(Data excerpt)

☆ ☆ ☆

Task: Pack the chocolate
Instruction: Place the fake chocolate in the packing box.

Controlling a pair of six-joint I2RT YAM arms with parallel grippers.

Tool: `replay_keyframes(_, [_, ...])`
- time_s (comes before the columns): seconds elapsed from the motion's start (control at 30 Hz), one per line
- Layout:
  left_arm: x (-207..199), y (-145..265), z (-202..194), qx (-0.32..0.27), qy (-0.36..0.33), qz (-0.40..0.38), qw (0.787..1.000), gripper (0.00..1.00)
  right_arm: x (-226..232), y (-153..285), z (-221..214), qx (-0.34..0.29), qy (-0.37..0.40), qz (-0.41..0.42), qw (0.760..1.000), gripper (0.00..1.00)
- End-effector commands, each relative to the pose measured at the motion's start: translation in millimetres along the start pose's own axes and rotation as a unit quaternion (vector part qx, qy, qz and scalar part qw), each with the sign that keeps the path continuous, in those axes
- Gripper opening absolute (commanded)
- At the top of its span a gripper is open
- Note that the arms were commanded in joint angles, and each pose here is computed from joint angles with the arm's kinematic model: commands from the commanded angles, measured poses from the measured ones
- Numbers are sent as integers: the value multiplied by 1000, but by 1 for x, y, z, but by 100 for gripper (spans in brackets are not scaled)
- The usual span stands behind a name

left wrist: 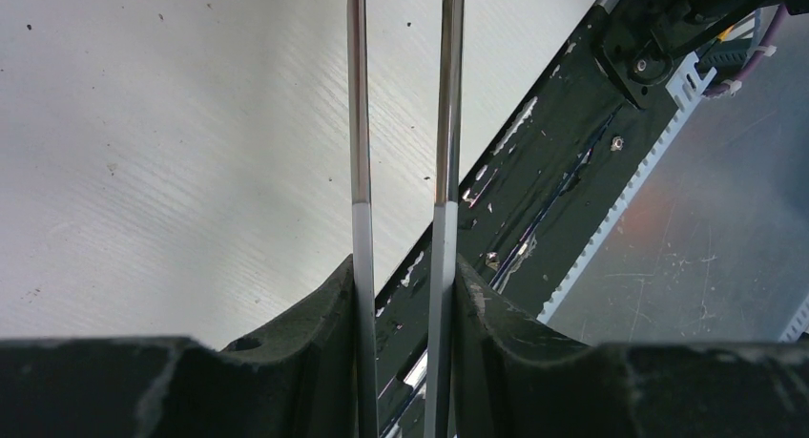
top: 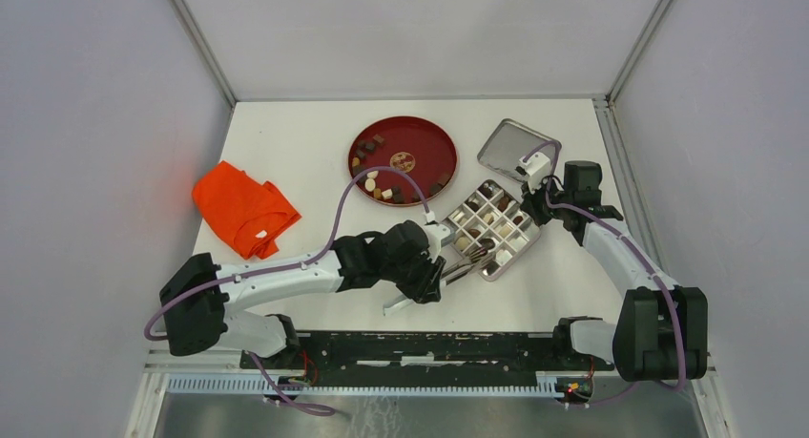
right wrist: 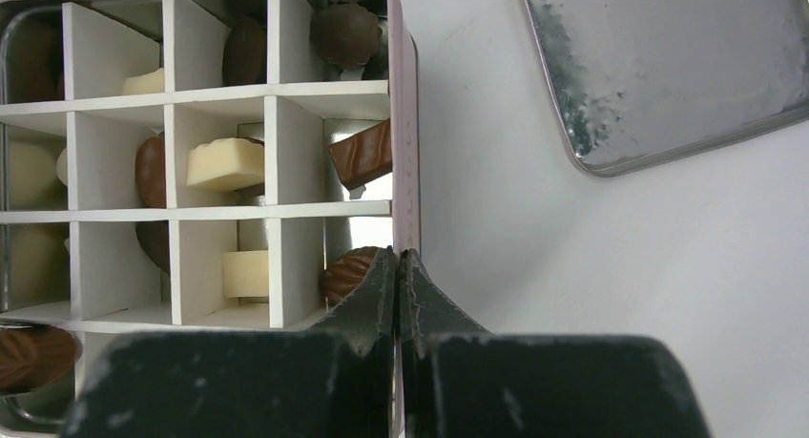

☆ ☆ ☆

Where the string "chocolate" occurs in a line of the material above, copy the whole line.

(Answer box)
Task: Pack the chocolate
Instruction: Place the fake chocolate in the packing box.

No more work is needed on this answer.